Frage: «Apeman» klingt immer noch ziemlich aktuell. Sie singen von Hungersnot, verrückten Politikern und Luftverschmutzung…

Antwort: Ja, den Song hätte ich auch heute so schreiben können. Es ist eine ehrliche Aussage, kein politisches Statement. Trotzdem haben es viele Leute damals als sehr politisch empfunden.

Frage: Auf der neuen Deluxe Edition des Albums sind Gespräche zwischen Ihnen und Ihrem Bruder und früheren Bandkollegen Dave Davies über die alten Zeiten zu hören. Was hat es damit auf sich?

Antwort: Wir sprechen nicht oft miteinander und treffen uns nur ganz selten, aber wir sind sehr aufrichtig miteinander. In dem Fall habe ich das Band allerdings einfach beim Teetrinken in der Küche laufen lassen. Er wusste nicht, dass er aufgenommen wird, aber er weiß, dass wir das rausbringen. Er ist damit einverstanden.

Frage: Wie würden Sie das Verhältnis zu ihm heute beschreiben?

Antwort: Es war immer sehr schwierig. Wir haben natürlich eine brüderliche Verbindung. Aber als er zu den Kinks kam, sind wir von Brüdern zu Arbeitskollegen geworden. Wir hatten harte Phasen, die Band ist zerbrochen, trotzdem war er immer da, um mir in schweren Zeiten zu helfen. Er kann aber auch ganz schön nerven.

Frage: Vor ein paar Jahren haben Sie eine Reunion und ein neues Kinks-Album in Aussicht gestellt. Wie ist der Stand?

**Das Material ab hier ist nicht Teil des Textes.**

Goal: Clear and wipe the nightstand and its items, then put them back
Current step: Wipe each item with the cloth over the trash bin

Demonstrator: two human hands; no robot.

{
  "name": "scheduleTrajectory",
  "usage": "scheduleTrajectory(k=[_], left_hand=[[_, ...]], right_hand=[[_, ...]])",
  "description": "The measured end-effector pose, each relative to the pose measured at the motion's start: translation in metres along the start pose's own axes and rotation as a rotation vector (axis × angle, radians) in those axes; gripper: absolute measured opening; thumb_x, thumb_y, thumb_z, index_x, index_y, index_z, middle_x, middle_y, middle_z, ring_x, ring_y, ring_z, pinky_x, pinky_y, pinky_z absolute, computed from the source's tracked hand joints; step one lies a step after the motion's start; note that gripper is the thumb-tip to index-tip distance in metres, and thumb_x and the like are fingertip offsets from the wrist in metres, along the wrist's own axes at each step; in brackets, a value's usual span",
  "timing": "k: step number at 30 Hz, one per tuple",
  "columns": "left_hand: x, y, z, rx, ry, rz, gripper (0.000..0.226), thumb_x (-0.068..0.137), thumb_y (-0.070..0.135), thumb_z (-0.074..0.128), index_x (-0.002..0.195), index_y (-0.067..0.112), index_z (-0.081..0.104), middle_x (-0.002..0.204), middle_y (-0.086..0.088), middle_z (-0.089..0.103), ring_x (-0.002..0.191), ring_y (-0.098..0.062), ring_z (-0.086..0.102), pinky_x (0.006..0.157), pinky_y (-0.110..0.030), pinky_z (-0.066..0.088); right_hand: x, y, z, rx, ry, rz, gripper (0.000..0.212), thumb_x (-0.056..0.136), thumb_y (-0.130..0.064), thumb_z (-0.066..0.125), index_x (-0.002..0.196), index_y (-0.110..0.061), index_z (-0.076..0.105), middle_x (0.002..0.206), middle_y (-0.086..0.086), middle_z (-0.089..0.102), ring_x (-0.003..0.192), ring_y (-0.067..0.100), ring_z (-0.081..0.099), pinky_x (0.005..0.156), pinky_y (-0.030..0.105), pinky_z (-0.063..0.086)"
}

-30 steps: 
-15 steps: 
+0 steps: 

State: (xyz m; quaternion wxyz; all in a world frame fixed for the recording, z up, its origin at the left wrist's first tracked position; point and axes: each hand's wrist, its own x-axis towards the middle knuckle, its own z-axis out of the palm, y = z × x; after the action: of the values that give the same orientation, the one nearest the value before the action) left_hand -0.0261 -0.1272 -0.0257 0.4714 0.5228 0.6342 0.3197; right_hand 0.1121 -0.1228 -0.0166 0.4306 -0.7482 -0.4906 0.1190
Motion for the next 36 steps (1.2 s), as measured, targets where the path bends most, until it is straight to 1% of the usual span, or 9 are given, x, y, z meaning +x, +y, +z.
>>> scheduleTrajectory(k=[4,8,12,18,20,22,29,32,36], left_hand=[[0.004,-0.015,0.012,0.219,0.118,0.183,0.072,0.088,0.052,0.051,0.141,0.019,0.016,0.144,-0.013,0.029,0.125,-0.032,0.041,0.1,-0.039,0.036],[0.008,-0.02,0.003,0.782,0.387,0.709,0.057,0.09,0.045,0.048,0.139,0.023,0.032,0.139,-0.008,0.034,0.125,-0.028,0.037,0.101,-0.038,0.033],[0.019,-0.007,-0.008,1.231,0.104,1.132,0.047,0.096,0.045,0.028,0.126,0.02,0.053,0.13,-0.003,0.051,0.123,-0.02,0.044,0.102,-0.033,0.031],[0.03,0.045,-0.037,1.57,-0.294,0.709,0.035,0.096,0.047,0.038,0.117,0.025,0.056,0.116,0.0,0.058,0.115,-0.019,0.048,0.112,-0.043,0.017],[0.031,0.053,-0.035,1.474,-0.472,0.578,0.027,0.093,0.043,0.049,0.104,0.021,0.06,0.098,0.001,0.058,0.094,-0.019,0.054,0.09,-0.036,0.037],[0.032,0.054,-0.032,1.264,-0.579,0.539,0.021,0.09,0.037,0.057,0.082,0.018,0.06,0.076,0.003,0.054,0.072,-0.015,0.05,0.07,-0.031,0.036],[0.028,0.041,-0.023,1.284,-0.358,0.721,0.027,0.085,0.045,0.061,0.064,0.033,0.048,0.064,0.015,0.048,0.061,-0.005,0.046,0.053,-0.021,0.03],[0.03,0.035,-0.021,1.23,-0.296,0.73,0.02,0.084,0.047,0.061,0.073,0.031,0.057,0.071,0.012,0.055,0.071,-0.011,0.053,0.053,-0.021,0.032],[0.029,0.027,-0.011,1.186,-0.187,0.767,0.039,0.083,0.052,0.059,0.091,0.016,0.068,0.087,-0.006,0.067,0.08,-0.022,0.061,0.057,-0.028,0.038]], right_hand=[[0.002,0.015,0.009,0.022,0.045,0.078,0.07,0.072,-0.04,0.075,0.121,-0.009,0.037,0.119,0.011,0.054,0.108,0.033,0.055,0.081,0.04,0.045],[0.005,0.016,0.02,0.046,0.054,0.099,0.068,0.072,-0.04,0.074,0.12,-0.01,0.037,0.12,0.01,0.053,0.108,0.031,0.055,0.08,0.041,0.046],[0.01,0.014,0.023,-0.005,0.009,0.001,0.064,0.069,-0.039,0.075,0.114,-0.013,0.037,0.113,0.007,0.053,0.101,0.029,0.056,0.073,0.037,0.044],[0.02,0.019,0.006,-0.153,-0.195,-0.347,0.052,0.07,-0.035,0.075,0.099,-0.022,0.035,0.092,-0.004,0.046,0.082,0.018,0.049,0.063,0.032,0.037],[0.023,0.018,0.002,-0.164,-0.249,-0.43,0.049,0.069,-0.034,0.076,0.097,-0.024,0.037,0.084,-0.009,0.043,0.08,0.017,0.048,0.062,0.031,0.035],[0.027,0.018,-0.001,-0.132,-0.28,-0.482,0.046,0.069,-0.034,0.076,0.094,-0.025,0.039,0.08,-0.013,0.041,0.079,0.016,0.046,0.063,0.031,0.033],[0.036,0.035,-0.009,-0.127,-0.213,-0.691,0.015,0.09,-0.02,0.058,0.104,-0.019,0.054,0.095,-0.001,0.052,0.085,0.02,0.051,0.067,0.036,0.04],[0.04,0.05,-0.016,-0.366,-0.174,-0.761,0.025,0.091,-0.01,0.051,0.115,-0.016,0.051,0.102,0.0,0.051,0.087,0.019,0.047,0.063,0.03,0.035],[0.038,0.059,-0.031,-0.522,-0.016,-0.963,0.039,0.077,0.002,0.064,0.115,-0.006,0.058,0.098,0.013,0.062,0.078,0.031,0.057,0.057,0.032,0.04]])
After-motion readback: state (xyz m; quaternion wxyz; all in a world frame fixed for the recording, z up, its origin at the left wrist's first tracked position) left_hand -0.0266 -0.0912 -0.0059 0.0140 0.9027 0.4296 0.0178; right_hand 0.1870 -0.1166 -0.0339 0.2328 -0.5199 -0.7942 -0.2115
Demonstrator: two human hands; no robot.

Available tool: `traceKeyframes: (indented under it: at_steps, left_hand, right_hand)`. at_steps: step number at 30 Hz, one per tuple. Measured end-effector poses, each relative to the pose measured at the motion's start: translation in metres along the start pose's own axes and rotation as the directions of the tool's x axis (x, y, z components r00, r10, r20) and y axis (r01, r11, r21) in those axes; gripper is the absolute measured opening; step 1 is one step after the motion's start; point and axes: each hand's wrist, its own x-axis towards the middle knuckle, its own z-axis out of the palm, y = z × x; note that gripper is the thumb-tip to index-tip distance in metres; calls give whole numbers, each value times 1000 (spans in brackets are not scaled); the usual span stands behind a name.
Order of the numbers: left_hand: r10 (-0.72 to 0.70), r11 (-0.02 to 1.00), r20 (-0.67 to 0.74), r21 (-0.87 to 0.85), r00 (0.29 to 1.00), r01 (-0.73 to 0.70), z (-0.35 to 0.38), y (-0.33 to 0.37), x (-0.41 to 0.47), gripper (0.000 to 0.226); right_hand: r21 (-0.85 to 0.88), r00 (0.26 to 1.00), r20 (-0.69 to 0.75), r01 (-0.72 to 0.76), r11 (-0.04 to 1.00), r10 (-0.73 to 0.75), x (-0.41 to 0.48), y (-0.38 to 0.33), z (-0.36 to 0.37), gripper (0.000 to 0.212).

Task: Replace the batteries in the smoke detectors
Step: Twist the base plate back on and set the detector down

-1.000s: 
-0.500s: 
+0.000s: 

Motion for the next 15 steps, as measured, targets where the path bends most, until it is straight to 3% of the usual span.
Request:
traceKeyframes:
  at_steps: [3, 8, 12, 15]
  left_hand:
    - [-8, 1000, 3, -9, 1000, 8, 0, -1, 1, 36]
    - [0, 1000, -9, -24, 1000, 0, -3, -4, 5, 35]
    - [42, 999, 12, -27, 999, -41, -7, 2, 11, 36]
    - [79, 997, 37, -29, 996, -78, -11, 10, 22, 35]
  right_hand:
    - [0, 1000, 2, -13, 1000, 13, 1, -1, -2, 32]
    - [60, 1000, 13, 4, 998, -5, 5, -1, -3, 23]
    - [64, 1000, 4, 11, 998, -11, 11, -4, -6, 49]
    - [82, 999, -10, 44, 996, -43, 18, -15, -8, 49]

Antwort: Ich habe viele Outtakes und anderes Zeug gefunden, an dem wir gearbeitet haben, bevor Mick (Avory, Schlagzeuger) die Band 1984 verlassen hat. Dazu hab ich vier oder fünf Songs, die ich gern mit ihm einspielen würde. Das Wunder der Technik macht es möglich, dass wir das an verschiedenen Orten tun. Dave und Mick sind nie miteinander ausgekommen, aber ich hab sie immer dazu gekriegt, die Aufnahmen zu machen. Wenn ich sie bewegen kann, diese fünf Songs aufzunehmen und das mit den Outtakes kombiniere, ist es ein Album.

Frage: Das klingt nicht so, als würden wir Sie in nächster Zeit als The Kinks auf der Bühne sehen …

Antwort: Momentan ist alles so unsicher. Ich glaube, diese Epidemie wird vieles in der Gesellschaft verändern und die Musikindustrie wird sich anpassen. Es werden neue Musiker nachkommen. Durch die Erfahrung des Lockdowns entstehen neue Verbindungen. Ich schätze es hängt davon ab, wie sich die Welt dreht.

Frage: Höre ich da ein bisschen Optimismus raus?

Antwort: Absolut.

Frage: Sie würden schon gern wieder – solo oder mit Band – auf der Bühne stehen, wenn die Pandemie vorüber ist?

Antwort: In gewisser Weise schon. Denn es ist wichtig, den direkten Kontakt zu halten. Momentan wird so viel über Zoom gemacht, das ist wunderbar. Aber es wäre schön, die Leute zur Abwechslung mal wieder in Fleisch und Blut zu sehen.

ZUR PERSON: Ray Davies wurde am 21. Juni 1944 in London geboren. Mit seinem Bruder Dave gründete er 1963 The Kinks, die zahlreiche Hits («You Really Got Me», «Sunday Afternoon») hatten und bis heute zu den einflussreichsten britischen Rockbands zählen. 1996 hatte die Gruppe ihren letzten Auftritt. Davies hat mehrere Soloalben veröffentlicht und gab bis zur Corona-Pandemie regelmäßig Konzerte.